İn vivo implantasyonu takiben, vasküler greftler, vasküler doku yenilenmesine katkıda bulunan endojen hücreleri işe alabilir. Bu hücrelerin varlığı, greftlerin düz kas tabakasının endotelizasyonunu ve rejenerasyonunu kolaylaştırır. 10. Bununla birlikte, vasküler doku rejenerasyonunda yer alan hücrelerin kaynağı ve türü belirsizliğini korumaktadır ve çok sayıda rakip teori araştırılmaktadır11. Bunlar arasında araştırmalar, enflamatuar ve kök hücrelerin rollerine odaklanmıştır. Breuer ve ark. insan kemik iliğinden türetilmiş monositleri (hBMC'ler) vasküler greftler üzerine tohumladı ve tohumlanan hücrelerin, monosit kemoatraktan protein-1'in (MCP-1) salınması yoluyla konakçı hücreleri greft duvarına aldığını ve böylece vasküler doku rejenerasyonunu desteklediğini buldu12. Bu çalışmada, makrofajları polikaprolakton (PCL) küçük çaplı vasküler greftler üzerine tohumlamak için etkili bir perfüzyon adsorpsiyon hücre tohumlama yöntemi önerilmiş ve başarıyla kullanılmıştır. İmplantasyonu takiben, bu hücreler sürekli canlılık sergiledi.

Bu makale, doku mühendisliği yapılmış vasküler greftlerin hazırlanması için metodolojiyi ve manşet tekniği kullanılarak farelerde karotis arter implantasyon prosedürünü detaylandırmaktadır. Proses, elektrostatik eğirme yoluyla tanımlanmış parametrelere sahip PCL küçük çaplı vasküler greftlerin üretilmesiyle başlar. Daha sonra implantasyon için uygun görülen greftler mekanik testlere tabi tutulur. Makrofajlar daha sonra perfüzyon adsorpsiyon yöntemi kullanılarak vasküler greftler üzerine ekilir. Son olarak, makrofaj tohumlu vasküler greftler, manşet tekniği kullanılarak fare karotis arterine implante edilir ve bir aylık in vivo implantasyondan sonra açıklık ve rejeneratif özellikler analiz edilir.

Bu teknik, fare modellerinde vasküler greftlemenin etkinliğini ve başarı oranlarını artırma potansiyeline sahiptir.
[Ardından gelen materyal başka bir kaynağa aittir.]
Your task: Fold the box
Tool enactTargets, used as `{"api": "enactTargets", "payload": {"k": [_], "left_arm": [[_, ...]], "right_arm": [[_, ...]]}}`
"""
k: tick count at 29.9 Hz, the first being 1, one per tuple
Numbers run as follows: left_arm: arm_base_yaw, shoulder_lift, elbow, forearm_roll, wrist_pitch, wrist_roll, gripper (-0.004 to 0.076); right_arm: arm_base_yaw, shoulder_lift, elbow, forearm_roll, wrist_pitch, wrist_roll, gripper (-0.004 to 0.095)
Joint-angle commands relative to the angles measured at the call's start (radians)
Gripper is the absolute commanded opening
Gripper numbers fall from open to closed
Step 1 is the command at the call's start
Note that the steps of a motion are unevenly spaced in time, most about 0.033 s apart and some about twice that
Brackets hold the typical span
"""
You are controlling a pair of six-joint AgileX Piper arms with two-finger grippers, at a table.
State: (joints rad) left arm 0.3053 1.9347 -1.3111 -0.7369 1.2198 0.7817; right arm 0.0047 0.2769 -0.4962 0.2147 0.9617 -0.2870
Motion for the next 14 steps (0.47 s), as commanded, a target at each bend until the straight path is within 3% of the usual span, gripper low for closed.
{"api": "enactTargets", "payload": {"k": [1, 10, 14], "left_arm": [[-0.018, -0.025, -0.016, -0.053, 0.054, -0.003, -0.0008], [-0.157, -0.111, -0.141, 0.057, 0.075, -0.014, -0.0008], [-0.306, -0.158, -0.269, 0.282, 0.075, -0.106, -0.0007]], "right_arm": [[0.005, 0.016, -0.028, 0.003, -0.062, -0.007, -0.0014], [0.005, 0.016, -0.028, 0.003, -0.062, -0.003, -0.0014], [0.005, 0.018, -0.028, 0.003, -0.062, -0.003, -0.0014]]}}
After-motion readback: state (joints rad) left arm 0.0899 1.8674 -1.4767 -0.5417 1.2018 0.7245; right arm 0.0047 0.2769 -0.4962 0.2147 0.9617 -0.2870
Ayrıca model, yeni küçük çaplı vasküler greftlerin fonksiyonel modifikasyonu ve geliştirilmesi için teorik ve metodolojik destek sağlayarak, vasküler rejenerasyonda hücre kaynaklarının, pivotal genlerin ve aktif faktörlerin altında yatan mekanizmaları araştırmak için kullanılabilir.

Protokol

Tüm hayvan prosedürleri, Çin Tıp Bilimleri Akademisi Radyasyon Tıbbı Enstitüsü Hayvan Deneyleri Etik Komitesi tarafından onaylandı ve Laboratuvar Hayvanlarının Bakımı ve Kullanımı Kılavuzuna uygun hale getirildi. Bu çalışmada vücut ağırlığı 25-30 g olan 6-8 haftalık erkek C57BL/6 fareler kullanıldı. Bu çalışmada kullanılan reaktiflerin ve ekipmanların detayları Malzeme Tablosunda listelenmiştir.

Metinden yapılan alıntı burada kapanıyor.